ARTICLE 2 – MODALITES DU TRAVAIL DOMINICAL
Article 2.1 – Personnel concerné
Afin de réaliser les ouvrages, il est nécessaire de faire intervenir des salariés encadrants, compagnons et intérimaires certains dimanches.
•Réalisation des massifs caténaires et signalisation le long du groupe 5 et du groupe 6 (partie d’ouvrage OA 12-OA13) •Renforcement des appuis du PRO de SALENGRO •Travaux de création d’un nouvel escalier sur le Quai 3 •Mise en place par ripage du nouveau PRA DE LIMAY
S’agissant des nouveaux embauchés et des mutations en cours de période, il sera demandé à chaque salarié au moment de son embauche ou de son affectation sur ce chantier d’exprimer son souhait ou non, de travailler le dimanche.

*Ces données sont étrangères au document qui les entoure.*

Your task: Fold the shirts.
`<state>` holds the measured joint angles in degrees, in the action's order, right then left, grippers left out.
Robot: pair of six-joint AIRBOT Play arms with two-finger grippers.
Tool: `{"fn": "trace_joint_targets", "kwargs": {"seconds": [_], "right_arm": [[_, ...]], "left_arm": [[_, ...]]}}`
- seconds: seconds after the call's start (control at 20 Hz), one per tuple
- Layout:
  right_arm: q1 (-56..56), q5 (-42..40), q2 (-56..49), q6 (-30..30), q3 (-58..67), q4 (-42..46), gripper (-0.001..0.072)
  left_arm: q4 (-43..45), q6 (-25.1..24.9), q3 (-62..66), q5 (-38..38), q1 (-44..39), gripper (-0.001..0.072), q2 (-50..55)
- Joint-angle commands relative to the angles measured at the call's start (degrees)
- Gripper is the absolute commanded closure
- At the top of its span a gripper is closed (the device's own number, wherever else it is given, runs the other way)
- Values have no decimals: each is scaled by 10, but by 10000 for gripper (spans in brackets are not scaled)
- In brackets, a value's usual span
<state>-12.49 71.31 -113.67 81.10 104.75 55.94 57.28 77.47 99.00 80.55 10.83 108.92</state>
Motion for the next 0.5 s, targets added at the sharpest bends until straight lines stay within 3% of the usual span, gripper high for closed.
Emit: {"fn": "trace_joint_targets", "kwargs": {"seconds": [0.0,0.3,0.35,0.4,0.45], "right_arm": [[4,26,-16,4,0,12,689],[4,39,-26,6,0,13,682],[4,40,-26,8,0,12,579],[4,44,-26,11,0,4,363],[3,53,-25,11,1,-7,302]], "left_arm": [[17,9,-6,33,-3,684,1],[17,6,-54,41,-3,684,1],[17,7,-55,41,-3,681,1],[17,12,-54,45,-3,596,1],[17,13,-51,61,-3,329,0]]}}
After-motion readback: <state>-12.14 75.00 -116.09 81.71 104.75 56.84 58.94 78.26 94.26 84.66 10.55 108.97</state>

Article 2.2 – Horaires de travail
Horaires de travail le dimanche : -poste 1 : de 22h00 à 06h00, incluant un temps de pause de 30mn en milieu de poste -poste 2 : de 06h00 à 14h00, incluant un temps de pause de 30mn en milieu de poste
Dans le cas du dimanche 14 août 2022, un troisième poste sera travaillé : il s’agira du poste d’après-midi 14h00 – 22h00 incluant un temps de pause de 30mn en milieu de poste.
Les durées maximales de travail et les durées de repos quotidien et hebdomadaires sont respectées.

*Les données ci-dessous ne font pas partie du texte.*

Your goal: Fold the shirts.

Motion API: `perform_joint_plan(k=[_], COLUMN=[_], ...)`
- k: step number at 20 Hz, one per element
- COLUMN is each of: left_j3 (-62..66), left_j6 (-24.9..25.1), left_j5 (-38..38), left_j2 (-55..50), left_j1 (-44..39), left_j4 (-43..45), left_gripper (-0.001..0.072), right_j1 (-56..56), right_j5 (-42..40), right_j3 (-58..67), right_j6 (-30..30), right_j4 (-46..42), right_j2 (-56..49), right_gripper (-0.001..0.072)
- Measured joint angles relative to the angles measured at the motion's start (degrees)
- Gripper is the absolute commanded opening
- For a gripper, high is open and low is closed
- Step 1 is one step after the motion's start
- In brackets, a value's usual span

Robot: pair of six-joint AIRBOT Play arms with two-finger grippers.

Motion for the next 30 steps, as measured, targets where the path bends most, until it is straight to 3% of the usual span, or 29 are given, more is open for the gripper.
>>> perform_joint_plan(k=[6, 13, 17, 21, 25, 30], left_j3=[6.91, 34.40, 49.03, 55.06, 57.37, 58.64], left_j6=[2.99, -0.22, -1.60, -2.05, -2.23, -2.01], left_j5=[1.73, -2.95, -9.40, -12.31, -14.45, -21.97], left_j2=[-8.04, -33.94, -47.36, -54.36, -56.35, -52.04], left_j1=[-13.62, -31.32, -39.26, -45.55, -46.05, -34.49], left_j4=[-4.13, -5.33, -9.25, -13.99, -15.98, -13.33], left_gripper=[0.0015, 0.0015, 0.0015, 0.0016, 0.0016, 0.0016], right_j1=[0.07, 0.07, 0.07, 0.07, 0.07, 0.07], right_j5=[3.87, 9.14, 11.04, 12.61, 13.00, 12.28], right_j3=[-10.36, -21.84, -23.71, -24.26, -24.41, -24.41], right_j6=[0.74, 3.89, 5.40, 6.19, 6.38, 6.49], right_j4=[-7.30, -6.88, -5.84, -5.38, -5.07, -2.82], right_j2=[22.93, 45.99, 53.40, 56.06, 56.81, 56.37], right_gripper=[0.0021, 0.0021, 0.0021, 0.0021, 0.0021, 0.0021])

Les compagnons concernés bénéficient d’un repos hebdomadaire, au moins égal à la durée légale du repos hebdomadaire de 35 heures consécutives ;
Aucune journée de travail n’excèdera la durée maximale de 10 heures ;
Les 11 heures consécutives de repos quotidien sont assurées.

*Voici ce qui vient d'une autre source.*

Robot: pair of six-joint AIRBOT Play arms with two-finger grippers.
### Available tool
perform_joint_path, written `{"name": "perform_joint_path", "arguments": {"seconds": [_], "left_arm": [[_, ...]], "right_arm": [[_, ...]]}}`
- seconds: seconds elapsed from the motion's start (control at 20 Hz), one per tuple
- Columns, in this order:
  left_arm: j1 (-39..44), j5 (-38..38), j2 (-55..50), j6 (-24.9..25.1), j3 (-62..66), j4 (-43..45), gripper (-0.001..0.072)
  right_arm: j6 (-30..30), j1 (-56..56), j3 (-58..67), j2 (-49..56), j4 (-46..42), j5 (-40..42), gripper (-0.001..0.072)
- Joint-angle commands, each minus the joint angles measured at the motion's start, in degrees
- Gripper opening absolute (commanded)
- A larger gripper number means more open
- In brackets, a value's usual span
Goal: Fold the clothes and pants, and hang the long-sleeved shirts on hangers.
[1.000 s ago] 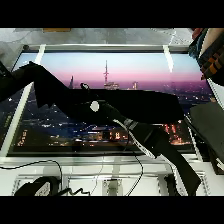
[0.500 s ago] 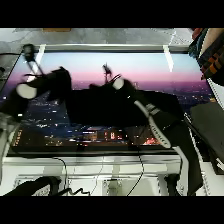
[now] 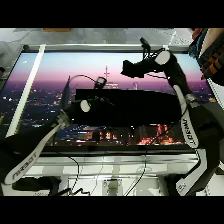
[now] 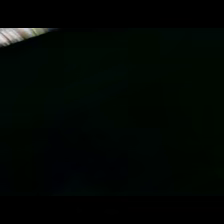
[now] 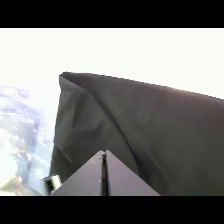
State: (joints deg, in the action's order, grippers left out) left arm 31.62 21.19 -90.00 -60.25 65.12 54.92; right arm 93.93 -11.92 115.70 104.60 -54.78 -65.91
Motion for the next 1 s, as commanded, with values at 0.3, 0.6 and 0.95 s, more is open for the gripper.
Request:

Article 2.3 – Principe de volontariat
L’accord des salariés pour travailler le dimanche ne se présume pas. Il doit être écrit et formalisé par la signature de la « liste d’émargement » fournie par la Direction du chantier.
Dans l’hypothèse où le nombre de salariés volontaires pour travailler le dimanche serait supérieur aux besoins nécessaires liés au bon fonctionnement de l’opération, chaque Directeur de chantier veillera expressément à assurer une répartition et un roulement équitable des dimanches travaillés entre collaborateurs volontaires.
Conformément aux dispositions légales, le refus total ou partiel de travailler le dimanche pour un salarié ne constitue en aucun cas une faute ou un motif de licenciement et ne doit entrainer aucune mesure discriminatoire.
Article 2.4 – Contreparties financières accordées aux salariés privés du repos dominical et récupération en repos
Le travail du dimanche ouvre droit aux contreparties suivantes :
Pour le personnel soumis à l’horaire collectif (ouvrier, ETAM, cadre) :
Les heures de travail réalisées le dimanche sont rémunérées avec une majoration de 100%,
Le versement d’une prime du dimanche, dont le montant est fixé par le barème résultant des NAO en vigueur à la date d’intervention,
Une journée de récupération sous forme de repos.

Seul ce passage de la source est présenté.